◆ **THE DATA**:
- - -

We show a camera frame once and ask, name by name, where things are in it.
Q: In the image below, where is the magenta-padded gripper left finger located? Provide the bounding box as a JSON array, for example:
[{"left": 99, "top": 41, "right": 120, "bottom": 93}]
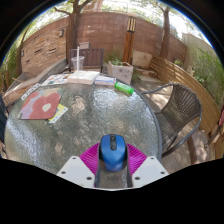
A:
[{"left": 56, "top": 142, "right": 103, "bottom": 189}]

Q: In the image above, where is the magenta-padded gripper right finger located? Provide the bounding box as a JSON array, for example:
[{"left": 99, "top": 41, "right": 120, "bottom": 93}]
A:
[{"left": 125, "top": 143, "right": 170, "bottom": 189}]

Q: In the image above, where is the blue and black computer mouse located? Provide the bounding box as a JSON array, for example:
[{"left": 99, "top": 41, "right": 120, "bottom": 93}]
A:
[{"left": 99, "top": 133, "right": 128, "bottom": 173}]

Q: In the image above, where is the red flower print mouse pad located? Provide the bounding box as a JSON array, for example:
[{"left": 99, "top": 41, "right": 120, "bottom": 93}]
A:
[{"left": 17, "top": 87, "right": 66, "bottom": 121}]

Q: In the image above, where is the yellow printed card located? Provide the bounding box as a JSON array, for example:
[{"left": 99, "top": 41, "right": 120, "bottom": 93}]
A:
[{"left": 47, "top": 103, "right": 69, "bottom": 125}]

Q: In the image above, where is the grey wicker chair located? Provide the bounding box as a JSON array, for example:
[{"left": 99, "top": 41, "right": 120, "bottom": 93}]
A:
[{"left": 139, "top": 82, "right": 203, "bottom": 158}]

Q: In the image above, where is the green plastic bottle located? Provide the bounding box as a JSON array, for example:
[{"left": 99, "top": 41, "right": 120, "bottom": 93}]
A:
[{"left": 114, "top": 81, "right": 135, "bottom": 96}]

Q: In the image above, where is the small closed book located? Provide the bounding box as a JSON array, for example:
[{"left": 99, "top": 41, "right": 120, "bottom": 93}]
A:
[{"left": 94, "top": 75, "right": 117, "bottom": 87}]

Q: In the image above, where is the open white book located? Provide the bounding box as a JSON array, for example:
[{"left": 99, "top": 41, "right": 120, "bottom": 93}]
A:
[{"left": 67, "top": 70, "right": 101, "bottom": 86}]

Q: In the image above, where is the grey stone planter box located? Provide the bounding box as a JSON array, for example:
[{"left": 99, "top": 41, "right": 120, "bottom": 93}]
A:
[{"left": 107, "top": 60, "right": 134, "bottom": 86}]

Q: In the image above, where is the white license plate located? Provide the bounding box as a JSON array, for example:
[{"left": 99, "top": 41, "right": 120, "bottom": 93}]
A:
[{"left": 20, "top": 83, "right": 41, "bottom": 101}]

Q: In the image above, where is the wooden slat fence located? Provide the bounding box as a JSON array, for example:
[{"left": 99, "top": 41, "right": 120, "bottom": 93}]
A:
[{"left": 148, "top": 55, "right": 224, "bottom": 159}]

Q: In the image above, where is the raised stone planting bed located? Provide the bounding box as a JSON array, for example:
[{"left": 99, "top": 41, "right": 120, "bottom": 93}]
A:
[{"left": 4, "top": 58, "right": 69, "bottom": 94}]

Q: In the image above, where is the beige stone block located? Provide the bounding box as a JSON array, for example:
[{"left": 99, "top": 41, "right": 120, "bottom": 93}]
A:
[{"left": 132, "top": 49, "right": 153, "bottom": 70}]

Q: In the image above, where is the thick forked tree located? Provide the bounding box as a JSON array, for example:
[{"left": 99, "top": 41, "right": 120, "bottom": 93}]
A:
[{"left": 53, "top": 0, "right": 101, "bottom": 63}]

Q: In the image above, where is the slender tree trunk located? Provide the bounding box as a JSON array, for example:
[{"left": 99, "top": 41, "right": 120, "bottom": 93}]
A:
[{"left": 153, "top": 0, "right": 172, "bottom": 60}]

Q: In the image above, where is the wooden garden lamp post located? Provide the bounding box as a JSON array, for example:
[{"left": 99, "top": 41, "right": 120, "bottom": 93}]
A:
[{"left": 122, "top": 15, "right": 137, "bottom": 65}]

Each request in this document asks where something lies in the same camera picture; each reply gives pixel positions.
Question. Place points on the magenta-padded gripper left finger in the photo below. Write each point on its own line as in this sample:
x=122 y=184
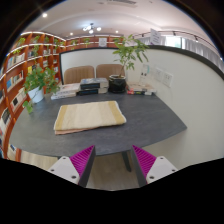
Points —
x=65 y=168

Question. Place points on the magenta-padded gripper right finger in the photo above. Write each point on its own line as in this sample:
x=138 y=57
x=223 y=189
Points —
x=159 y=168

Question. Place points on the cream and yellow striped towel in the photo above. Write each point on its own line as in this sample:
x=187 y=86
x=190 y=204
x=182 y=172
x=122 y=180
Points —
x=88 y=116

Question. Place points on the dark table leg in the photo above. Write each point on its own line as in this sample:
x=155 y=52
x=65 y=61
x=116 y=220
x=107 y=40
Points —
x=126 y=161

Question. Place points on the white flat book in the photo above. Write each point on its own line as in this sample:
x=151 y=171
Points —
x=63 y=95

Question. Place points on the red spined book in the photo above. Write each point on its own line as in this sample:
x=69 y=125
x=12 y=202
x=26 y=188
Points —
x=138 y=92

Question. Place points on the white cover book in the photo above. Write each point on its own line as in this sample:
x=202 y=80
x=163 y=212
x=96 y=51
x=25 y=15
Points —
x=68 y=88

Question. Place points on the dark blue flat book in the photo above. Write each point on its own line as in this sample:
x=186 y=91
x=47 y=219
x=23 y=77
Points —
x=91 y=91

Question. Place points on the thick dark blue book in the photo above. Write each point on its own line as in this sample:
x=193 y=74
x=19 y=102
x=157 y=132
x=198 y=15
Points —
x=94 y=83

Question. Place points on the leafy plant in white pot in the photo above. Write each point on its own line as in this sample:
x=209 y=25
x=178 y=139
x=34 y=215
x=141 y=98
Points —
x=37 y=81

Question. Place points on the clear acrylic sign holder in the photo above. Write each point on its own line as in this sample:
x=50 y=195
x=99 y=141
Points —
x=144 y=75

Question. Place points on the tall plant in black pot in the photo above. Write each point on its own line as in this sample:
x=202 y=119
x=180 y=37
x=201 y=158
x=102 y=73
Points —
x=117 y=83

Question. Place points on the tan padded chair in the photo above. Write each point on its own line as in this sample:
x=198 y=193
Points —
x=78 y=74
x=109 y=70

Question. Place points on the orange wooden bookshelf unit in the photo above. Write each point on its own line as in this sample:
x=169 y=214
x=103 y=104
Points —
x=16 y=80

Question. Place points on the white curtain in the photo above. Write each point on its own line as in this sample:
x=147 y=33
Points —
x=203 y=50

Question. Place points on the white paper notice on shelf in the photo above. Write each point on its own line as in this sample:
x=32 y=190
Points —
x=103 y=42

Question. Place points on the white sign card on partition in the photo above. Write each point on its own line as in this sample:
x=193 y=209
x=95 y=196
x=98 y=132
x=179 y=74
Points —
x=155 y=36

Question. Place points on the multi-bulb ceiling lamp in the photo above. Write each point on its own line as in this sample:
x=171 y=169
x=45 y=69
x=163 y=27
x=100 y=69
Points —
x=91 y=28

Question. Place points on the white wall socket plate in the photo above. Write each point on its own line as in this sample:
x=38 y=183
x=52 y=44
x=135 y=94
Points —
x=167 y=79
x=158 y=74

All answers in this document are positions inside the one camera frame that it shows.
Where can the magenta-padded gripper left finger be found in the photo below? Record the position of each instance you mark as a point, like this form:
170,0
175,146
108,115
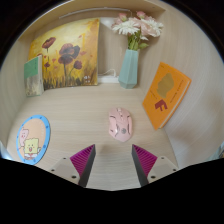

- - -

◆ **THE TASK**: Read through the listing and copy each line in which the word "tree" occurs.

◆ **TASK RESPONSE**:
Q: In the image above, where is the thick forked tree located? Provide the bounding box as a JSON array, for example:
Q: In the image above, where is the slender tree trunk located? Provide the bounding box as a JSON array, for example:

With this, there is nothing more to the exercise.